As for which party would be more likely to reform the political donation system, he said he would bet on whichever group has the least to lose from the reforms.
The B.C. Green Party, Cameron noted, said last year it will not accept donations from unions or corporations.
Dana Taylor, the Sea to Sky MLA candidate for the Green party, said his party would ban corporate and union donations and put caps on individual contributions.
“As long as you have money leading policy, you have a government by donation as a result,” he said. “There’s no question that’s a problem.”
The party said in its platform that it would bar non-residents of B.C. from donating. The Greens would also ban Cabinet members from partisan fundraising activities and explore similar restrictions for MLAs.

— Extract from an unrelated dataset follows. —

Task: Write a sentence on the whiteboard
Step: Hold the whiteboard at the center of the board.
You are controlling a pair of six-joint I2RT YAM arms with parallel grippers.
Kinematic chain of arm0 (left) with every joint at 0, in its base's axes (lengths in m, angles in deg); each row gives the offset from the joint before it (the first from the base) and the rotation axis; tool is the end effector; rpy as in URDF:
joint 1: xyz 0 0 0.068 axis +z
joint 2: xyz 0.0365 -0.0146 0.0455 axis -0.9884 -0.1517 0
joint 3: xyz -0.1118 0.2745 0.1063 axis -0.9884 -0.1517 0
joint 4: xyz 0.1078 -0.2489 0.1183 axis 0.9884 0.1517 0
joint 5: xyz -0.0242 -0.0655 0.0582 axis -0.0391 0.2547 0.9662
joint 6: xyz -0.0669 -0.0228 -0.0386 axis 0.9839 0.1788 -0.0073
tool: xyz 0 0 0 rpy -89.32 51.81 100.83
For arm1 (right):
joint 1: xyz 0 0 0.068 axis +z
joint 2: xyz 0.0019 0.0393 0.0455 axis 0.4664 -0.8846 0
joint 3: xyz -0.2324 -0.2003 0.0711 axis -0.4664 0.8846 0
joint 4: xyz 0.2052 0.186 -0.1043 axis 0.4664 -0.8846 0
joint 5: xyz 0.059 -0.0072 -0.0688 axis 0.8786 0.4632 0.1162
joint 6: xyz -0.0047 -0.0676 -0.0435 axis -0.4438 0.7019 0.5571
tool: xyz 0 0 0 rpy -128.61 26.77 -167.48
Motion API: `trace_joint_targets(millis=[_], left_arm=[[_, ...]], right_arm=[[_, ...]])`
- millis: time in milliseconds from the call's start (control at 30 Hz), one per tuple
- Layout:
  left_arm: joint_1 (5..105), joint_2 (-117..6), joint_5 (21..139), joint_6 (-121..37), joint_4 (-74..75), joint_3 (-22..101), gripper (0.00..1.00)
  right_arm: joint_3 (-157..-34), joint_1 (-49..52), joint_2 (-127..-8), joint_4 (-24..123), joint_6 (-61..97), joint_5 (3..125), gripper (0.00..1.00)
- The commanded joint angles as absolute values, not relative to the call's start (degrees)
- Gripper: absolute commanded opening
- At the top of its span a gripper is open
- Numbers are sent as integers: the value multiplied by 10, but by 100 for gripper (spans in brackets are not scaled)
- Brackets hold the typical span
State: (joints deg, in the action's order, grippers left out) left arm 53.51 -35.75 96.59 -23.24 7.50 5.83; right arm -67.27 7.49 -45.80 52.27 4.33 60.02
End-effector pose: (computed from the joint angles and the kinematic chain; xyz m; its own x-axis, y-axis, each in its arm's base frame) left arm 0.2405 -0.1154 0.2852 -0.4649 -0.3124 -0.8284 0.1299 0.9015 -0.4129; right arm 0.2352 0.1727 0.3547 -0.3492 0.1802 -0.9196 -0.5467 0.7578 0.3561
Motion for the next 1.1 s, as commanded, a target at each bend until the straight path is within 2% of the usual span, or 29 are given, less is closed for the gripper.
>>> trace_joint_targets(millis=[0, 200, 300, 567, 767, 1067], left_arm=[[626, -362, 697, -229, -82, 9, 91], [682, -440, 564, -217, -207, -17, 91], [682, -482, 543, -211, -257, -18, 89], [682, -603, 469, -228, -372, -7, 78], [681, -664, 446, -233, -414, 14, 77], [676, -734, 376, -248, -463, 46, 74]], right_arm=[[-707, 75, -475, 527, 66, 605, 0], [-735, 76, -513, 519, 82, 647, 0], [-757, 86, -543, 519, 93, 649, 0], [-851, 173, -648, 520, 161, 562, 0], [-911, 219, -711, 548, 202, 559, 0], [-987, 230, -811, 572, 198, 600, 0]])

“The timing of those began during the environmental assessment process,” said Taylor of Woodfibre’s donations to the Liberals. “How can one not make the connection? You’d have to be blind and stupid not to make the connection.”

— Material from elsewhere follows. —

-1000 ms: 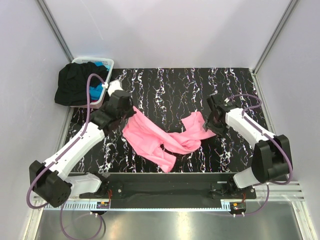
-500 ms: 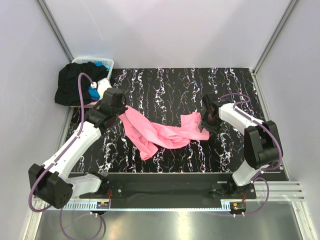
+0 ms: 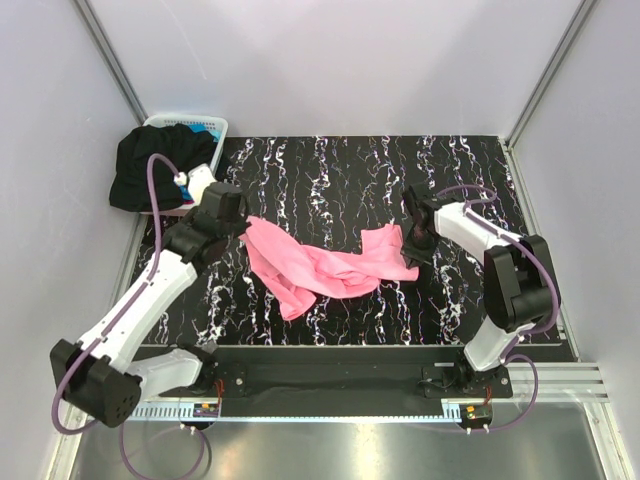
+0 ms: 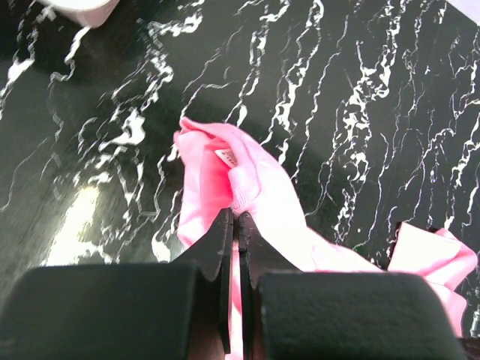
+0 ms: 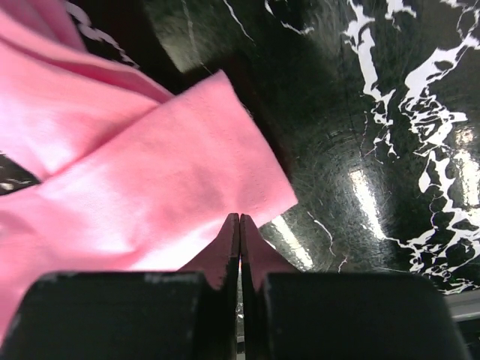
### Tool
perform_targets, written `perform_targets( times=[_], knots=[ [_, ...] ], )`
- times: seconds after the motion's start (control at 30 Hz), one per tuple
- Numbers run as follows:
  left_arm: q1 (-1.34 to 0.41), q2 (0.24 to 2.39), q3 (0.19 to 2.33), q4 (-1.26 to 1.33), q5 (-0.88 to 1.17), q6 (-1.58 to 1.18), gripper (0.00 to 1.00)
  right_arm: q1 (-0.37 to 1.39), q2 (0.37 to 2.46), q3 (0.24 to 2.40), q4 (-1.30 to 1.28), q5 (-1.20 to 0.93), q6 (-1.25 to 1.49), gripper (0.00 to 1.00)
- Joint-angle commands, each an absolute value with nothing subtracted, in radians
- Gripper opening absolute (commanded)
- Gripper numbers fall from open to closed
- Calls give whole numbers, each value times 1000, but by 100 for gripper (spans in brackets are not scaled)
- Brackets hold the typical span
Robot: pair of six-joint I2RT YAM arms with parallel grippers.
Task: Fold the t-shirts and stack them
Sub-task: Flatten the tshirt out
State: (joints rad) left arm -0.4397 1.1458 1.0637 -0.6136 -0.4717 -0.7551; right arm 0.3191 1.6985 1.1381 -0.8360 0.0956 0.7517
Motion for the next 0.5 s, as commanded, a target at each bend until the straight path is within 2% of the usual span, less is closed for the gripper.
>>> perform_targets(
  times=[0.0, 0.23, 0.27, 0.33, 0.37, 0.47],
  knots=[
    [-440, 1059, 1051, -760, -556, -868, 0, 325, 1678, 1219, -857, 135, 742, 0],
    [-443, 879, 942, -1003, -580, -1071, 0, 325, 1686, 1270, -881, 181, 739, 0],
    [-442, 847, 921, -1032, -571, -1092, 0, 327, 1710, 1282, -879, 175, 729, 7],
    [-442, 818, 913, -1075, -572, -1133, 0, 325, 1747, 1289, -874, 169, 721, 31],
    [-442, 807, 907, -1094, -572, -1138, 0, 325, 1756, 1293, -871, 169, 712, 48],
    [-442, 766, 905, -1160, -571, -1176, 0, 325, 1787, 1313, -844, 172, 695, 64]
  ],
)
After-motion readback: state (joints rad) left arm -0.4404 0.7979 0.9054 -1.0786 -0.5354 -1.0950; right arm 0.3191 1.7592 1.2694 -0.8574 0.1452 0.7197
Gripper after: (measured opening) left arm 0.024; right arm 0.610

The proposed Squamish-area Woodfibre LNG liquefied natural gas plant has been a divisive topic in the community for some time, though the revelations about its donations have increased public scrutiny.
When prompted for comment, the company would only provide a brief emailed statement.
Spokesperson Jennifer Siddon wrote:
“Woodfibre LNG Limited and Mr. Giraud have made donations, including the purchase of tickets to fundraisers, to various political parties and candidates. Woodfibre LNG and Mr. Giraud have always been upfront and transparent in reporting any donations. As you are aware, there is an investigation into political donations underway. Until the investigation is complete, we are advised not to make any further public comments.”
The company has received a licence from the National Energy Board to export a maximum of 3.34-billion cubic metres of natural gas annually for 40 years.
That’s the equivalent of up to 1.3 million Olympic-sized swimming pools worth of natural gas per year.
Proponents say that it would be a boon for the local economy, though critics have raised concerns about the environmental impact of the proposed project.